Extracelluar matrix (ECM) proteins create complex networks of macromolecules which fill-in the extracellular spaces of living tissues. They provide structural support and play an important role in maintaining cellular functions. Identification of ECM proteins can play a vital role in studying various types of diseases. Conventional wet lab-based methods are reliable; however, they are expensive and time consuming and are, therefore, not scalable. In this research, we propose a sequence-based novel machine learning approach for the prediction of ECM proteins. In the proposed method, composition of k-spaced amino acid pair (CKSAAP) features are encoded into a classifiable latent space (LS) with the help of deep latent space encoding (LSE). A comprehensive ablation analysis is conducted for performance evaluation of the proposed method. Results are compared with other state-of-the-art methods on the benchmark dataset, and the proposed ECM-LSE approach has shown to comprehensively outperform the contemporary methods.

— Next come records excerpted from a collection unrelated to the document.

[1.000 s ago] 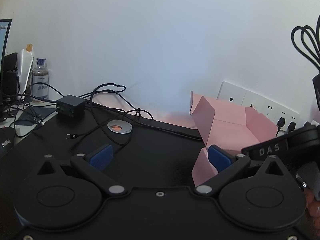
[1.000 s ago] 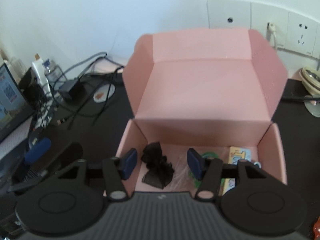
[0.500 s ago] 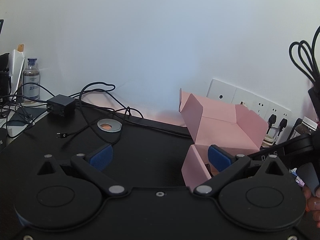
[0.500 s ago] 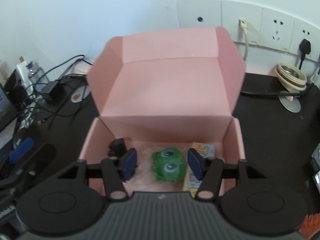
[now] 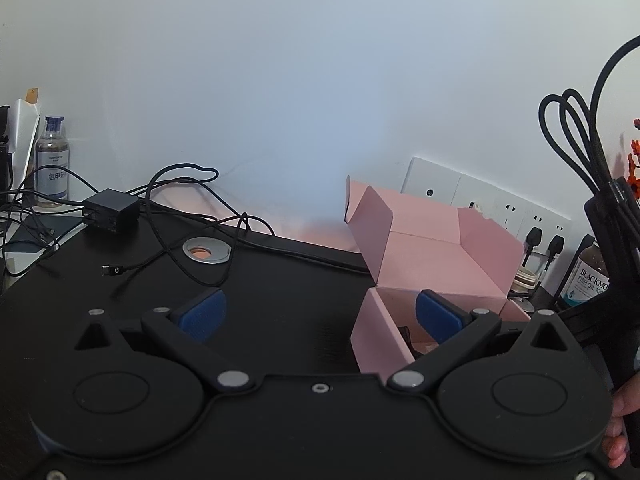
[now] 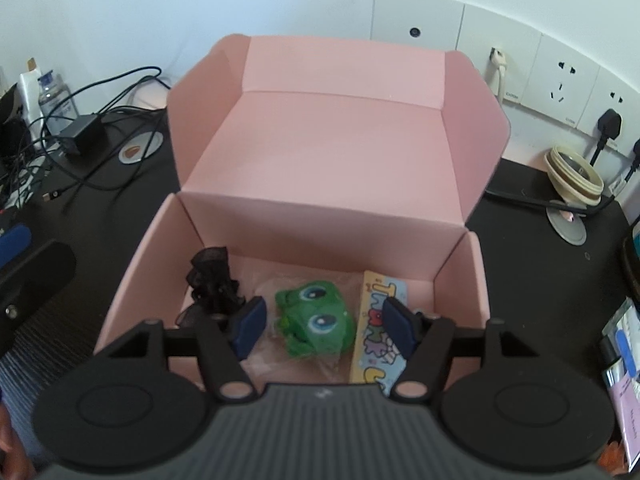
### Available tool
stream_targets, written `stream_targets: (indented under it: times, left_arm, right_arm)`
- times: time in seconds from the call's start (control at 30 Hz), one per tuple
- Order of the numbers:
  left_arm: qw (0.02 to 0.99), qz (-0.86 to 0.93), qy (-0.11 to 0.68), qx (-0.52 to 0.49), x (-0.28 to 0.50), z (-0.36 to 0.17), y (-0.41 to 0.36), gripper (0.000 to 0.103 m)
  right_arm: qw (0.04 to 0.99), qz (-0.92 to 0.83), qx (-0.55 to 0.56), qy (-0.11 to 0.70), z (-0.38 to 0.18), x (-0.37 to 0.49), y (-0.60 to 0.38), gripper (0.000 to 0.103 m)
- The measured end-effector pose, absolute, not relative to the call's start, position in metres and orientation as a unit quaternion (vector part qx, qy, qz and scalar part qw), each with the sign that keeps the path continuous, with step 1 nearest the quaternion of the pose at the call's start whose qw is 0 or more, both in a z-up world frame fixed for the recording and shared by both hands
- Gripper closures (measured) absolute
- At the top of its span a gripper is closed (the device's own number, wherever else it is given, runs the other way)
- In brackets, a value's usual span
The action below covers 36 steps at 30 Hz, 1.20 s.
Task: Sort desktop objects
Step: 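Raise the right gripper out of the pink box, then push the pink box lid down toward closed with the right gripper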
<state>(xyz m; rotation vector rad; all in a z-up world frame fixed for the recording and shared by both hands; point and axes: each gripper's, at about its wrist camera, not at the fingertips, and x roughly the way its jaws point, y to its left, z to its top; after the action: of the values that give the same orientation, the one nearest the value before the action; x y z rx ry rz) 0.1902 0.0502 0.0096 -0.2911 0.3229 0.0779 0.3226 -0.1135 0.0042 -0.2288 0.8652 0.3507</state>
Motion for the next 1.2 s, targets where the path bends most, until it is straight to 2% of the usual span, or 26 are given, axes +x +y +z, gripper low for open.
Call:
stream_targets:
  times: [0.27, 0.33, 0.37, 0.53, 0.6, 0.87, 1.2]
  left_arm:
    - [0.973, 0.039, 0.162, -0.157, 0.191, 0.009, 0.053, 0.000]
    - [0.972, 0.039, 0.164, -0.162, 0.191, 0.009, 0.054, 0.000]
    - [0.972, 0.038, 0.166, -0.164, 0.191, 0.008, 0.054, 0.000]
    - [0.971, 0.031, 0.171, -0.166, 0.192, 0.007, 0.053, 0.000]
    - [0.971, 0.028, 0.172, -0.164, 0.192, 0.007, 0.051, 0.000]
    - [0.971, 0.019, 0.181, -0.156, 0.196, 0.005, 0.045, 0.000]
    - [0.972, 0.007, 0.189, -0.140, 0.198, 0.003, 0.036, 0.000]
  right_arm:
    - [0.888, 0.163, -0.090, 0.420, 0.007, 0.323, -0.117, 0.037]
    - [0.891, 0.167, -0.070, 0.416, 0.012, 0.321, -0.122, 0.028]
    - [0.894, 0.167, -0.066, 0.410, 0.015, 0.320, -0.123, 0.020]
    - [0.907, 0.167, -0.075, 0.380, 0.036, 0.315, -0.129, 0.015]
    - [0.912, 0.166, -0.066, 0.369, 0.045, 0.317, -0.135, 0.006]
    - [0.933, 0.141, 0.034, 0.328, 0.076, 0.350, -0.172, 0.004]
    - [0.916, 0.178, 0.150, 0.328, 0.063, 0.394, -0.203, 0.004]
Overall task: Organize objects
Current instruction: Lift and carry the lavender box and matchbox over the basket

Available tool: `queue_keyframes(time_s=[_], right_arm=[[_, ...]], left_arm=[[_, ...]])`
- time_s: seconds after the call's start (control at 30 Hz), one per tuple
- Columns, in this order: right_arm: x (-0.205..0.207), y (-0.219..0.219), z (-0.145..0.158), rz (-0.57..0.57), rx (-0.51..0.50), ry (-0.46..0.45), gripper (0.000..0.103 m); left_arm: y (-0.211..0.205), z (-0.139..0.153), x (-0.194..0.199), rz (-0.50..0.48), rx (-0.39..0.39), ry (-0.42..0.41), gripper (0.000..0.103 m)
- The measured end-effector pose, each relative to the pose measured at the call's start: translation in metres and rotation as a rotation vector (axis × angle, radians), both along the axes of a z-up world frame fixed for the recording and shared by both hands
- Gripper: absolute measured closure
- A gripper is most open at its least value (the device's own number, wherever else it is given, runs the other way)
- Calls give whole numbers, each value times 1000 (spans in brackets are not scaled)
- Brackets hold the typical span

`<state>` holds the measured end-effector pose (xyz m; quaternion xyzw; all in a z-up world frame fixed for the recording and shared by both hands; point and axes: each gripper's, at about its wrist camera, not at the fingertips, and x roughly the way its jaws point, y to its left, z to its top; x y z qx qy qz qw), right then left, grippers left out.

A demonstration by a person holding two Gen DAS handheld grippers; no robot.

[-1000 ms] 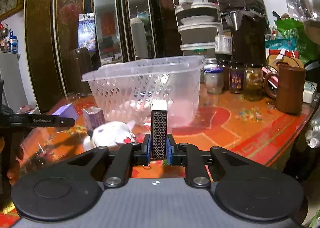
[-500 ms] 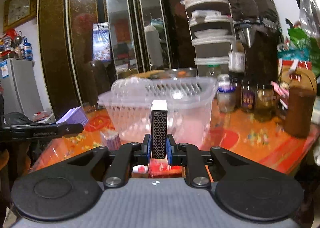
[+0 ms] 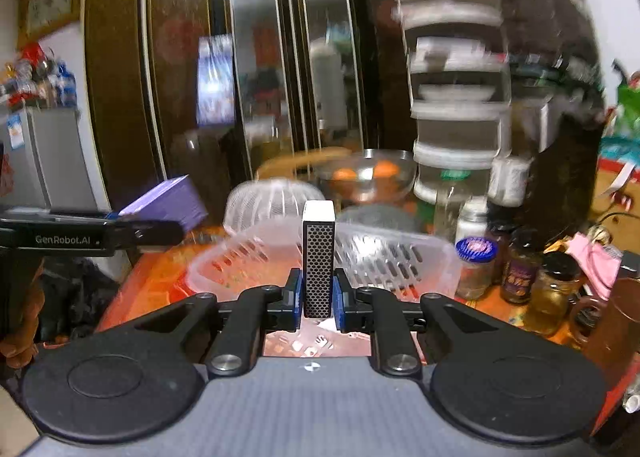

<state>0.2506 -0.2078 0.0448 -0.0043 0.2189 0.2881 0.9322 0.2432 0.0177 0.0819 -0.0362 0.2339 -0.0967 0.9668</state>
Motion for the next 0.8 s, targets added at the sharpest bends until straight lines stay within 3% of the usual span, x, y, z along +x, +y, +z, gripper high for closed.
queue_keyframes(time_s=[0.2, 0.3, 0.47, 0.8], right_arm=[[82, 22, -12, -32, -92, 221, 85], [103, 29, -29, -39, -146, 292, 85], [121, 38, -44, -48, -178, 339, 85], [128, 50, -54, -48, -218, 341, 85]], left_arm=[[-8, -36, 93, -5, -14, 302, 56], [-2, -53, 117, 16, -29, 379, 56], [3, -72, 132, 33, -12, 432, 56], [1, -84, 143, 42, 24, 436, 56]])
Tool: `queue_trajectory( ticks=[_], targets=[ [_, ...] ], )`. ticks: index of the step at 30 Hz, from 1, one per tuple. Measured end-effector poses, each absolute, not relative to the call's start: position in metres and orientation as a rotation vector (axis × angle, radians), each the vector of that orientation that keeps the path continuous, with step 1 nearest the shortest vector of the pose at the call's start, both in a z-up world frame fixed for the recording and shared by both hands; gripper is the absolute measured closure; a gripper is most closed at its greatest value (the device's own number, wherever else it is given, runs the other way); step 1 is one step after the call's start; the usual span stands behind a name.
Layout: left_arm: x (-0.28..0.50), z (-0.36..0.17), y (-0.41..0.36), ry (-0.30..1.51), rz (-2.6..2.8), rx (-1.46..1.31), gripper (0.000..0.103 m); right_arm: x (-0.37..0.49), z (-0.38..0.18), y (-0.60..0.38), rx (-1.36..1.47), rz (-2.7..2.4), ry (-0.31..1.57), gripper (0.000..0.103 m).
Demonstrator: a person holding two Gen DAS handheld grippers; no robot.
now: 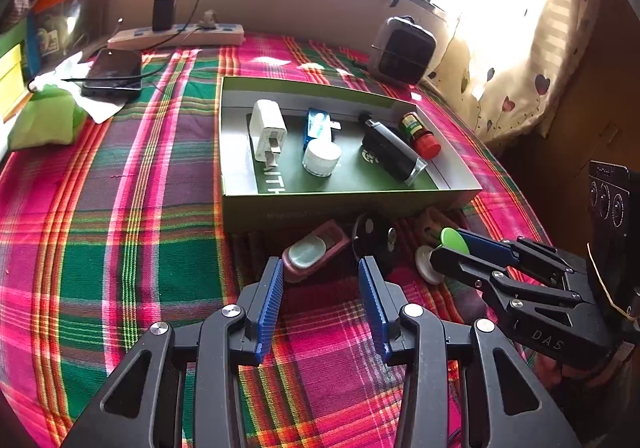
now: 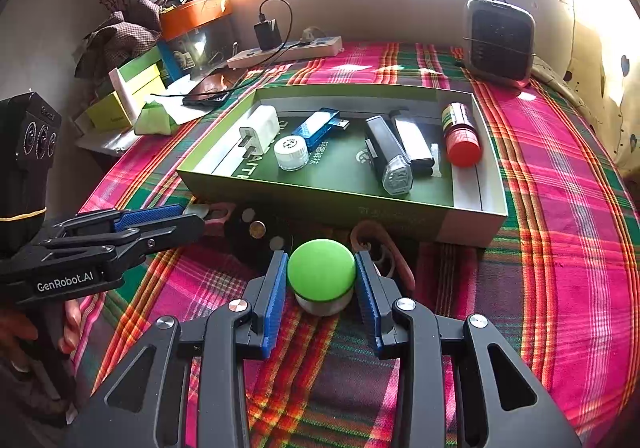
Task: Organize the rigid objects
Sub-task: 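Close the right tool on the green-topped round object, then close the left tool on the pink oval dish while the right tool holds the green object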
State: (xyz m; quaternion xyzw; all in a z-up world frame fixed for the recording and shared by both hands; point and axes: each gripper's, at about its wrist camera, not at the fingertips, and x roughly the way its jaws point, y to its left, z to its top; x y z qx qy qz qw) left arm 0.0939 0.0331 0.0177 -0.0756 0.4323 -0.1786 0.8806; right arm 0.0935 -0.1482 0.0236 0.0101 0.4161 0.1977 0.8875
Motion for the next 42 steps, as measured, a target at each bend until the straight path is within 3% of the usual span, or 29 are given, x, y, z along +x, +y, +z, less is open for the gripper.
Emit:
queue_trajectory(
  ticks=[42],
  targets=[
    [0.119, 0.009, -0.002, 0.915, -0.31, 0.071, 0.065, 0.086, 0.021, -0.166, 0.102, 0.44, 0.857, 0.068]
  ],
)
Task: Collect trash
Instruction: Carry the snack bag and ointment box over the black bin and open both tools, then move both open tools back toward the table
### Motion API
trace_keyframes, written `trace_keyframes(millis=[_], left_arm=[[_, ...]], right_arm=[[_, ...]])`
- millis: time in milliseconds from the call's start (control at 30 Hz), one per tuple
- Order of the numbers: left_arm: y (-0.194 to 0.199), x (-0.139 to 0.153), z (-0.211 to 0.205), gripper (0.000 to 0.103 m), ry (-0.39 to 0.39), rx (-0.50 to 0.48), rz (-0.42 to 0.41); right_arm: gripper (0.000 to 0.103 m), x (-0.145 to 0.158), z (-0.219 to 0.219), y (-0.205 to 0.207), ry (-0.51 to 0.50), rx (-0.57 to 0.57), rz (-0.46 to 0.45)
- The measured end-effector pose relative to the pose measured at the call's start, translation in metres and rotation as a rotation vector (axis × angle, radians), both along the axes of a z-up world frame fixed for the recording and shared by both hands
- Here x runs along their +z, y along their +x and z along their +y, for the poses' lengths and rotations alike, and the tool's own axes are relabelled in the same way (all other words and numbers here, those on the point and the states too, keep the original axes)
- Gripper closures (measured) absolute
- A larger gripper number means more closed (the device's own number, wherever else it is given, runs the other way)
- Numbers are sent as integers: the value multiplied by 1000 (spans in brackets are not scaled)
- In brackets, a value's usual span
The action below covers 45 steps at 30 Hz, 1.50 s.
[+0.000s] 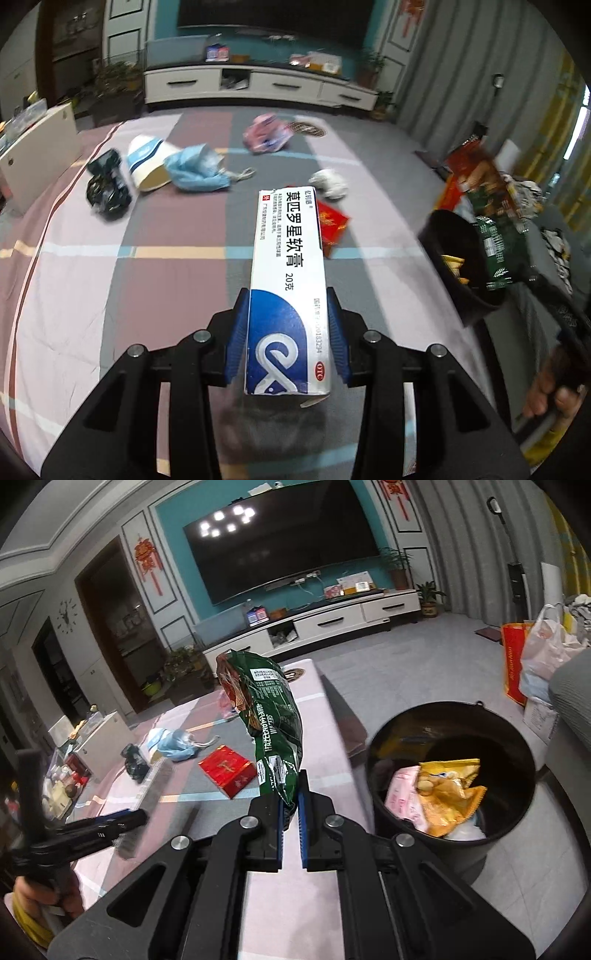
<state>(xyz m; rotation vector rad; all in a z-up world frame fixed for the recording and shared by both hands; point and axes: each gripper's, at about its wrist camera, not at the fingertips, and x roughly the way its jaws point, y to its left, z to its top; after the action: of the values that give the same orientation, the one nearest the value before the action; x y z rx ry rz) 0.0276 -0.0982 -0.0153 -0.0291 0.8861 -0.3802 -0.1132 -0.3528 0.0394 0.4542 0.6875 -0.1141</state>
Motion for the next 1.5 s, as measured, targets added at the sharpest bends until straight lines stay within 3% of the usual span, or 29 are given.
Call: trace_keyframes(millis=[300, 533, 733, 900, 1033, 1100, 1167, 1333, 1500], left_arm=[[-7, 23, -72, 62, -29, -199, -42], [-1, 33, -167, 62, -66, -413, -43], [13, 15, -238, 62, -53, -529, 7], [21, -6, -270, 62, -11, -545, 29], [26, -18, -280, 60, 5, -543, 51], [28, -22, -279, 42, 12, -522, 50], [32, -22, -274, 37, -1, -516, 56], [36, -17, -253, 32, -25, -480, 58], [27, -15, -202, 23, -48, -423, 48]], right_arm=[[96, -1, -45, -34, 7, -145, -6], [96, -16, -84, -52, 80, -265, 1], [96, -36, -109, -56, 129, -339, 36], [95, -50, -124, -51, 140, -371, 61], [91, -62, -132, -47, 168, -383, 85], [81, -66, -134, -48, 185, -386, 89], [57, -70, -136, -51, 201, -404, 92], [54, -66, -136, -61, 203, -417, 91], [53, -59, -128, -65, 199, -391, 97]])
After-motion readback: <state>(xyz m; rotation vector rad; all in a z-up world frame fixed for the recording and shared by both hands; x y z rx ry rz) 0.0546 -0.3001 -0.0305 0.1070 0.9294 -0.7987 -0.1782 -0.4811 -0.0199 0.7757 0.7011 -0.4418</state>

细胞外基质(ECM)蛋白形成复杂的大分子网络,填充活组织的细胞外空间。它们提供结构支持,并在维持细胞功能方面发挥重要作用。ECM蛋白的鉴定在研究各种疾病中起着至关重要的作用。传统的基于湿实验室的方法是可靠的;然而,它们昂贵且耗时,因此不可扩展。在本研究中,我们提出了一种基于序列的新型机器学习方法来预测ECM蛋白。在所提出的方法中,借助深度潜在空间编码(LSE)将k间隔氨基酸对(CKSAAP)特征的组成编码到可分类的潜在空间(LS)中。对所提出的方法进行了全面的消融分析以进行性能评估。在基准数据集上与其他现有方法进行了结果比较,所提出的ECM-LSE方法已显示出全面优于当代方法。